* [TASK DESCRIPTION]: Look in the material below for the line holding "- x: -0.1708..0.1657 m". Set it down exactly, with each later line up to and including the line holding "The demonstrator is".

* [MATERIAL PROVIDED]:

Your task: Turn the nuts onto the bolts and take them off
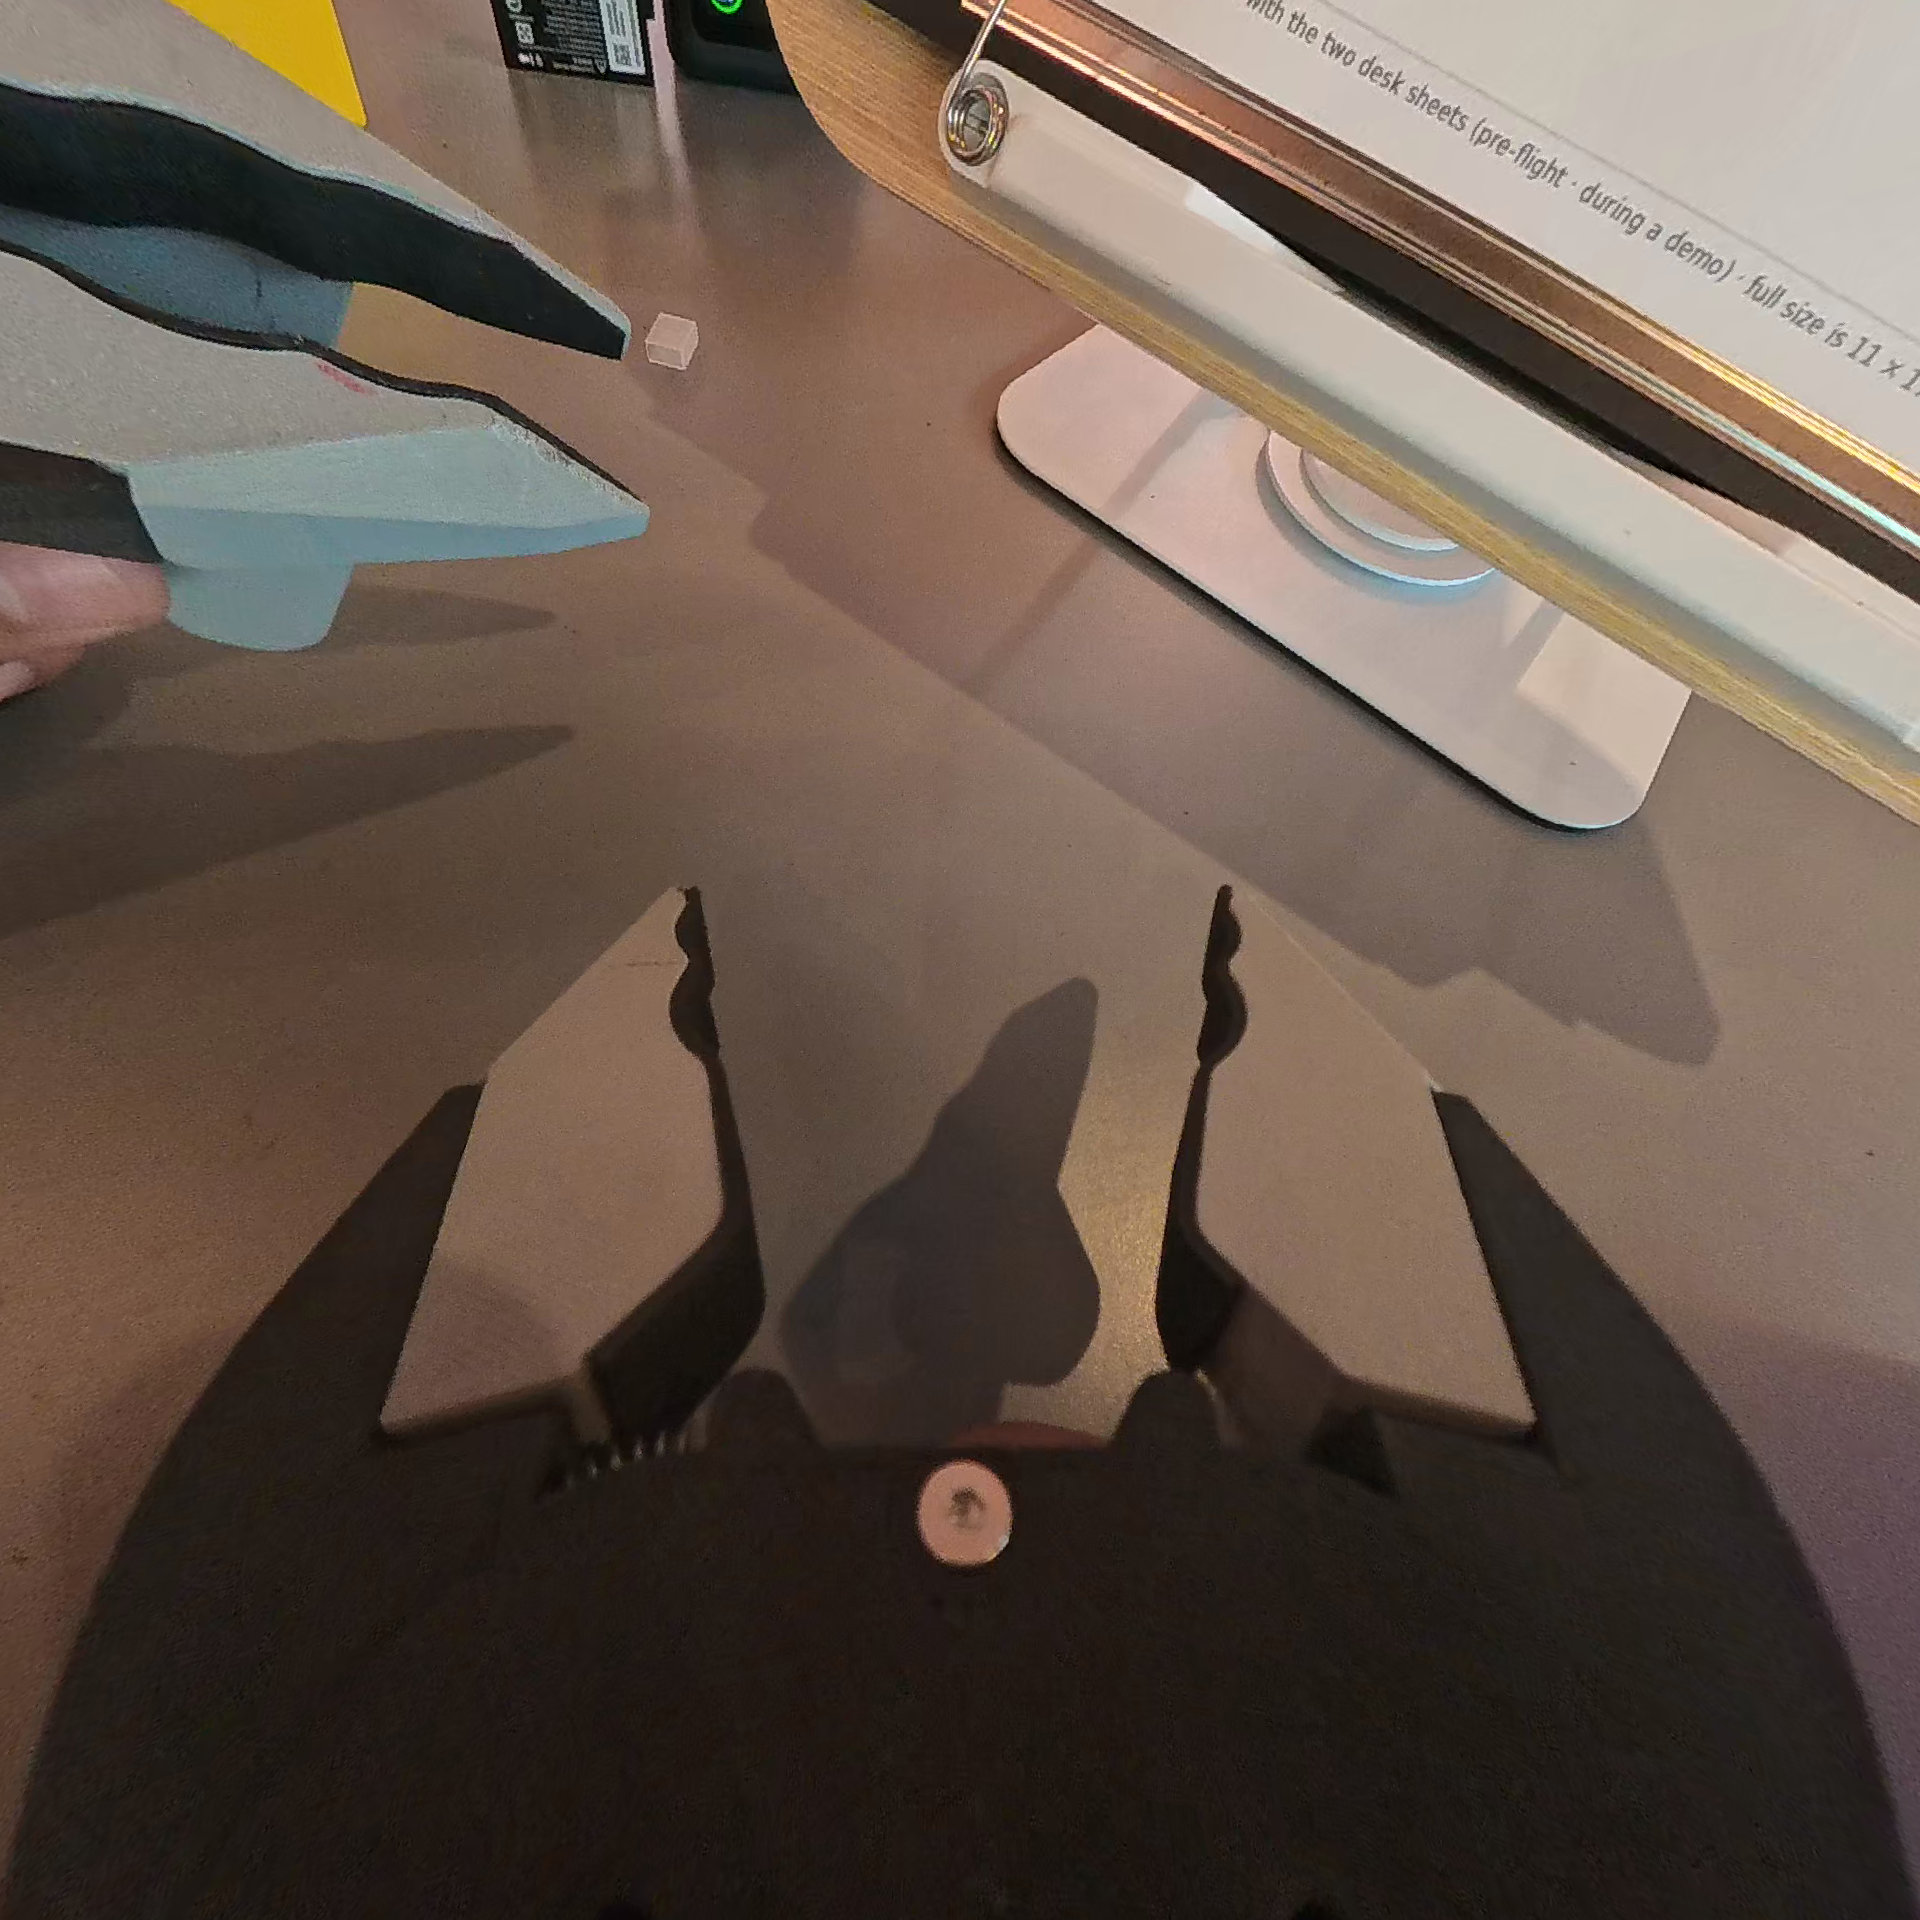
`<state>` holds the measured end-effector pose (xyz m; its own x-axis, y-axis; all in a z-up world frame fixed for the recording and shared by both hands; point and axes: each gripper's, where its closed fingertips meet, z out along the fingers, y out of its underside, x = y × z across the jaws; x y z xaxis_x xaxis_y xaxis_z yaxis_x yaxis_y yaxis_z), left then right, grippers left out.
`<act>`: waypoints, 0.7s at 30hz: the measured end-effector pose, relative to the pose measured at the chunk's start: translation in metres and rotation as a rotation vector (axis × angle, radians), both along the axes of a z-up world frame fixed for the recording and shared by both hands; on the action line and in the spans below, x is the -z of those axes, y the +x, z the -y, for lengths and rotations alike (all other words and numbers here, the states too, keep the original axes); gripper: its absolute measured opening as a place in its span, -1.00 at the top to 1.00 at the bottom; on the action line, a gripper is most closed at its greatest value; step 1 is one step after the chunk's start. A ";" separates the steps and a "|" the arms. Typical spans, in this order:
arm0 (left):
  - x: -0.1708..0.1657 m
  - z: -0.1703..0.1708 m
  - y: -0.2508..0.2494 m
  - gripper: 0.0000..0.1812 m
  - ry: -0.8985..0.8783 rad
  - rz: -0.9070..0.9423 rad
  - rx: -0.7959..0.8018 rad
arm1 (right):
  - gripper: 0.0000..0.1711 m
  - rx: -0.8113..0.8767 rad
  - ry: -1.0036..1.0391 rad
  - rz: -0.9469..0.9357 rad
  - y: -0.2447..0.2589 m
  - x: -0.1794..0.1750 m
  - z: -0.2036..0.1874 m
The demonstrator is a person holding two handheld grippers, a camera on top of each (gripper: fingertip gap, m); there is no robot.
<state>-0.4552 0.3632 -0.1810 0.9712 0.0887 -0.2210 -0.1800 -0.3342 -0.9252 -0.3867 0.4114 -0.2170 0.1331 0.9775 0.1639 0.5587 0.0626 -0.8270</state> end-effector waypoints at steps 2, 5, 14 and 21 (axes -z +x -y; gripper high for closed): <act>0.001 0.000 0.000 0.69 -0.003 -0.001 0.000 | -0.08 -0.001 -0.003 -0.001 0.000 0.000 0.000; 0.002 -0.001 -0.001 0.69 -0.012 -0.002 -0.004 | -0.08 -0.004 -0.006 -0.001 0.000 0.000 0.001; 0.005 -0.002 -0.002 0.67 -0.030 0.018 -0.007 | -0.08 -0.017 -0.029 0.008 -0.002 0.002 0.003; 0.005 -0.002 -0.003 0.65 -0.026 0.020 -0.008 | -0.08 -0.046 -0.013 0.032 -0.004 0.005 0.009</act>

* [THE ANSWER]:
  - x: -0.1708..0.1657 m
  - z: -0.1703..0.1708 m
  - y: -0.2508..0.2494 m
  - gripper: 0.0000..0.1812 m
  - ry: -0.8985..0.8783 rad
  - rz: -0.9070..0.9423 rad
  - rx: -0.7959..0.8018 rad
arm1 (right):
  - gripper: 0.0000..0.1711 m
  - rx: -0.8113..0.8767 rad
  - ry: -1.0036..1.0391 rad
  - rz: -0.9469..0.9357 rad
  - y: -0.2447..0.2589 m
  - x: -0.1794..0.1750 m
  - z: -0.2036..0.1874 m
The demonstrator is a person holding two handheld grippers, a camera on top of each (gripper: fingertip gap, m); there is no robot.

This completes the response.